In [None]:
# Basic Libraries
import numpy as np
import pandas as pd
import seaborn as sb
import matplotlib.pyplot as plt
sb.set()

## Problem 1 - House Prices

Dataset from Kaggle Competition : **"House Prices - Advanced Regression Techniques"**
Source: https://www.kaggle.com/c/house-prices-advanced-regression-techniques (requires login) compiled by Dean De Cock

### a) import tran.csv data

In [None]:
hprices = pd.read_csv('train.csv')
hprices.sample(5)

#### Data fields
Here's a brief version of what you'll find in the data description file.

> SalePrice - the property's sale price in dollars. This is the target variable that you're trying to predict.

> MSSubClass: The building class

>MSZoning: The general zoning classification

>LotFrontage: Linear feet of street connected to property

>LotArea: Lot size in square feet

>Street: Type of road access

>Alley: Type of alley access

>LotShape: General shape of property

>LandContour: Flatness of the property

>Utilities: Type of utilities available

>LotConfig: Lot configuration

>LandSlope: Slope of property

>Neighborhood: Physical locations within Ames city >limits

>Condition1: Proximity to main road or railroad

>Condition2: Proximity to main road or railroad (if a second is present)

>BldgType: Type of dwelling

>HouseStyle: Style of dwelling

>OverallQual: Overall material and finish quality

>OverallCond: Overall condition rating

>YearBuilt: Original construction date

>YearRemodAdd: Remodel date

>RoofStyle: Type of roof

>RoofMatl: Roof material

>Exterior1st: Exterior covering on house

>Exterior2nd: Exterior covering on house (if more than one material)

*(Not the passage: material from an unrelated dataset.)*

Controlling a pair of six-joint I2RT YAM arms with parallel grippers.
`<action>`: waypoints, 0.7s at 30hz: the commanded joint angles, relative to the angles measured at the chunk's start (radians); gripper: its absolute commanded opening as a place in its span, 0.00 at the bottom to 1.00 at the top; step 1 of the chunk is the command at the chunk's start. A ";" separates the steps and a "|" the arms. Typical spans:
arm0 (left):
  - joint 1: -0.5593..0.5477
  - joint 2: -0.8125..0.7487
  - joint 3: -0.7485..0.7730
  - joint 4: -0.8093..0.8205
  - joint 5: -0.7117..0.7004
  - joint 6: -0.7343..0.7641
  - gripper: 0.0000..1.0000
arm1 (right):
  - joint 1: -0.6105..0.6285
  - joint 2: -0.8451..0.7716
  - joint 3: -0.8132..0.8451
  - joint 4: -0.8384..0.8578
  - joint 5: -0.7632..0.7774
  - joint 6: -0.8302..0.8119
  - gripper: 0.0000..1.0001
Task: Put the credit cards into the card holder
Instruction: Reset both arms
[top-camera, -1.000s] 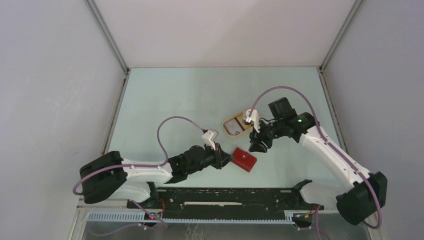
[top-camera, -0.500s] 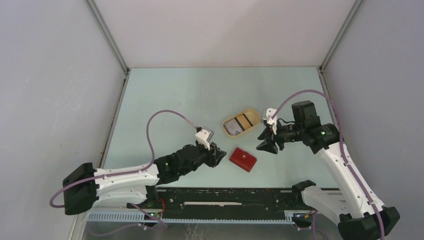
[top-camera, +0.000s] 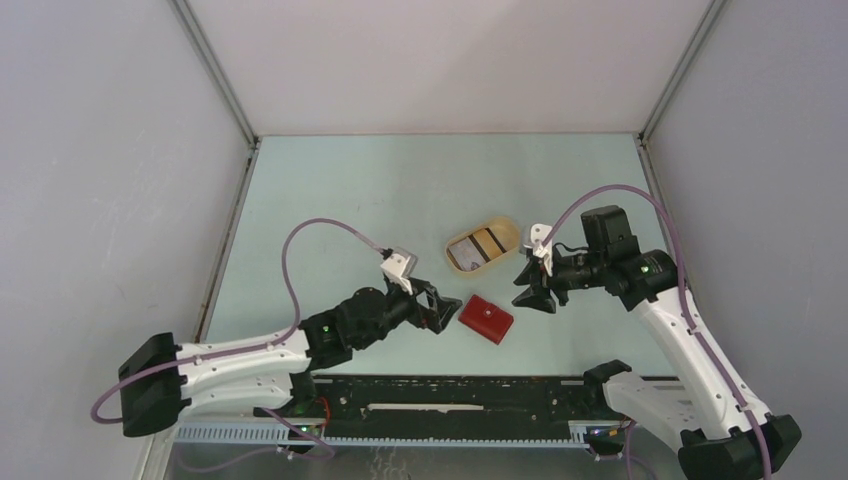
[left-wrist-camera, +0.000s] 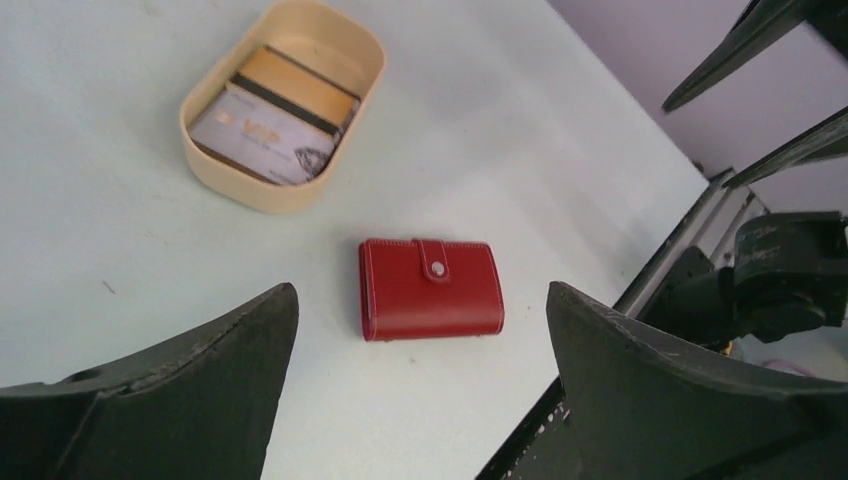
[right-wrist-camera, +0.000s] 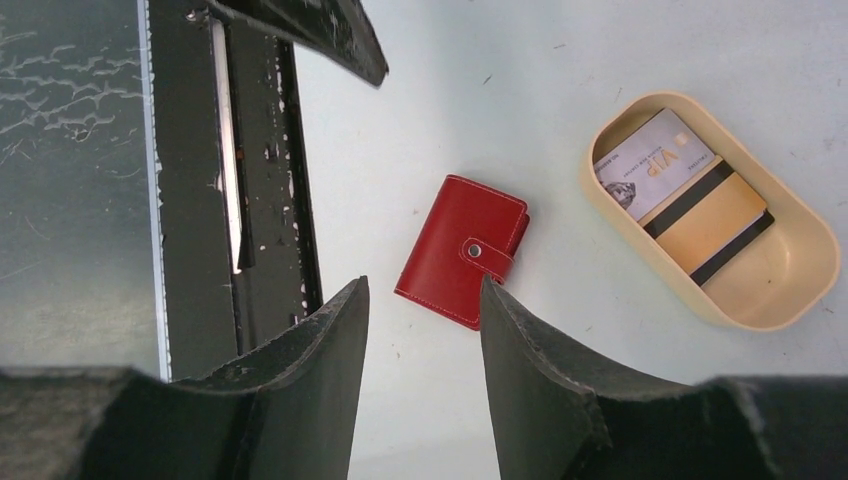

>MasVnrType: Masonry veneer type

>MasVnrArea: Masonry veneer area in square feet

>ExterQual: Exterior material quality

>ExterCond: Present condition of the material on the exterior

>Foundation: Type of foundation

>BsmtQual: Height of the basement

>BsmtCond: General condition of the basement

>BsmtExposure: Walkout or garden level basement walls

>BsmtFinType1: Quality of basement finished area

>BsmtFinSF1: Type 1 finished square feet

>BsmtFinType2: Quality of second finished area (if present)

>BsmtFinSF2: Type 2 finished square feet

>BsmtUnfSF: Unfinished square feet of basement area

>TotalBsmtSF: Total square feet of basement area

>Heating: Type of heating

>HeatingQC: Heating quality and condition

>CentralAir: Central air conditioning

>Electrical: Electrical system

>1stFlrSF: First Floor square feet

>2ndFlrSF: Second floor square feet

>LowQualFinSF: Low quality finished square feet (all floors)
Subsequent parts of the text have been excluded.